Sure. Many use zero cycles to do a swap. All it is is a pointer change. The data goes nowhere.

Certainly. The one I work on can complete five instructions per clock cycle.

Some processors take zero cycles for some ops (like your swap).

--
  Keith
Reply to
Keith

MPUs have generally done this. Each new PC microprocessor for instance, usually performs much better than the prior model. However, the software performance is also a variable, not a constant. In the case at present software performance continually decreases, so the increasing processor performance seems to result in us simply treading water, but having to pay money for it nonetheless.

Of course then there is also software which is inherently flawed, which requires that an entire industry exist to produce software to compensate for the inherent flaws of the first software. What if all that capital were used to improve the first software instead?

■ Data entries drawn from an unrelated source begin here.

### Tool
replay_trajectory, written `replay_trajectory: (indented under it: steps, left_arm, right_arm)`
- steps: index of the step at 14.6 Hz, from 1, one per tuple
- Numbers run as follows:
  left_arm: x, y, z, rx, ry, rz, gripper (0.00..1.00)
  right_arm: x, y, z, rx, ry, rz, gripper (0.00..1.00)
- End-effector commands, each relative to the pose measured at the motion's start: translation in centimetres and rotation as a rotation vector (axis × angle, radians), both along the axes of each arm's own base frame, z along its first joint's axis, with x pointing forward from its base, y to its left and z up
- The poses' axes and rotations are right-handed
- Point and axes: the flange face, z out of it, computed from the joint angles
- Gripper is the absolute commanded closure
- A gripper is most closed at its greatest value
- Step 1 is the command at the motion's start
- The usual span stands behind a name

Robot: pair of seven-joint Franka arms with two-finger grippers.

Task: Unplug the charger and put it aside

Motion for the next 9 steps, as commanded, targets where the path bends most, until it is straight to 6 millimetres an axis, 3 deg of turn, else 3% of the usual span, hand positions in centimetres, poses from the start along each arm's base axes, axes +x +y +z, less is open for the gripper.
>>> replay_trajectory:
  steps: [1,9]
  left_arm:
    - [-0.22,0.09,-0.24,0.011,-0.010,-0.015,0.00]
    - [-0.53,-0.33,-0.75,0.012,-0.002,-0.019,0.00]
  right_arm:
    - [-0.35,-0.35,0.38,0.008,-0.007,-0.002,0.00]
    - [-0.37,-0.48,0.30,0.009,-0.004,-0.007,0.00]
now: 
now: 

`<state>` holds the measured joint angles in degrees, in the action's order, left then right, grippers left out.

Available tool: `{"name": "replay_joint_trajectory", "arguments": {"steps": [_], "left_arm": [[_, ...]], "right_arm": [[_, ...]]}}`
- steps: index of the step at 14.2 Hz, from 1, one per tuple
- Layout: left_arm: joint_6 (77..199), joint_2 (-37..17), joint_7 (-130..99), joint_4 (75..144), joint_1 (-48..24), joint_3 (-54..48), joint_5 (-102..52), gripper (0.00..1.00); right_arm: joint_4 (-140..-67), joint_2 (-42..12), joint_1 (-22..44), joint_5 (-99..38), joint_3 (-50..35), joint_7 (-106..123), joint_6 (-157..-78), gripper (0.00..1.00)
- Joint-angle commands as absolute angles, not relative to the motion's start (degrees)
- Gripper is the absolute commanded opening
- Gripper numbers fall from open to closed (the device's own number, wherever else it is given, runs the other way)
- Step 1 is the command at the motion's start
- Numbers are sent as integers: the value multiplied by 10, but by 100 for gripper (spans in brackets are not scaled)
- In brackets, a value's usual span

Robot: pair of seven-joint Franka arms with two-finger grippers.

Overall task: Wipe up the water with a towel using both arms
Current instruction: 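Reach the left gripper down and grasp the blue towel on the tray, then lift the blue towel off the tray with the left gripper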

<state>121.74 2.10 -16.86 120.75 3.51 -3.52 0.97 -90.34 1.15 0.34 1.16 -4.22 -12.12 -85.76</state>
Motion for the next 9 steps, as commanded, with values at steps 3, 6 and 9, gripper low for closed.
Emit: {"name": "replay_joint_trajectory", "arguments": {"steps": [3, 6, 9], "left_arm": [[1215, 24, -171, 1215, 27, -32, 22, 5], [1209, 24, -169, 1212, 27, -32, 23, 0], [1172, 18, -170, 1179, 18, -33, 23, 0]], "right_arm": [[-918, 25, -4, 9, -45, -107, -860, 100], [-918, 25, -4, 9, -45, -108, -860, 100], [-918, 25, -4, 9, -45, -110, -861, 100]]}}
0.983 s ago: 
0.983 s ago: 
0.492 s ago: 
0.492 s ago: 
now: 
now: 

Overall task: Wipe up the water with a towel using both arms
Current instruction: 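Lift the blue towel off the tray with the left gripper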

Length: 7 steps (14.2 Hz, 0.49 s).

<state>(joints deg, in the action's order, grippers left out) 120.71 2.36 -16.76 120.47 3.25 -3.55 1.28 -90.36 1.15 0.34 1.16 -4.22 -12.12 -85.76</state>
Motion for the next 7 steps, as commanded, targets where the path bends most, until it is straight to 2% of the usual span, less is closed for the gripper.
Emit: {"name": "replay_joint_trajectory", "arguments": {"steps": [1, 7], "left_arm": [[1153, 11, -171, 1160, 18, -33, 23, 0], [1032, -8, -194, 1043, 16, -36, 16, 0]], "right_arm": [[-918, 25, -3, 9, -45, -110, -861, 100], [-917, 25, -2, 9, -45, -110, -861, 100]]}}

But what you were probably actually asking about was can a piece of completed hardware itself improve over time. This is possible:

Reconfigurable systems. FPGA implemented CPUs could do this. However, it seems likely that a more beneficial situation would be to have highly optimized and fixed MPU hardware at the state of the art at present, coupled with a continually improving software efficiency and compiler quality for that particular generation of MPU. That would afford some measure of improvement for those not ready to update to a new CPU.

But the broken software market doesn't work that way.

After over 13 years, I still have yet to see a better word processor than Word Perfect 5.1 for DOS. That is really sad.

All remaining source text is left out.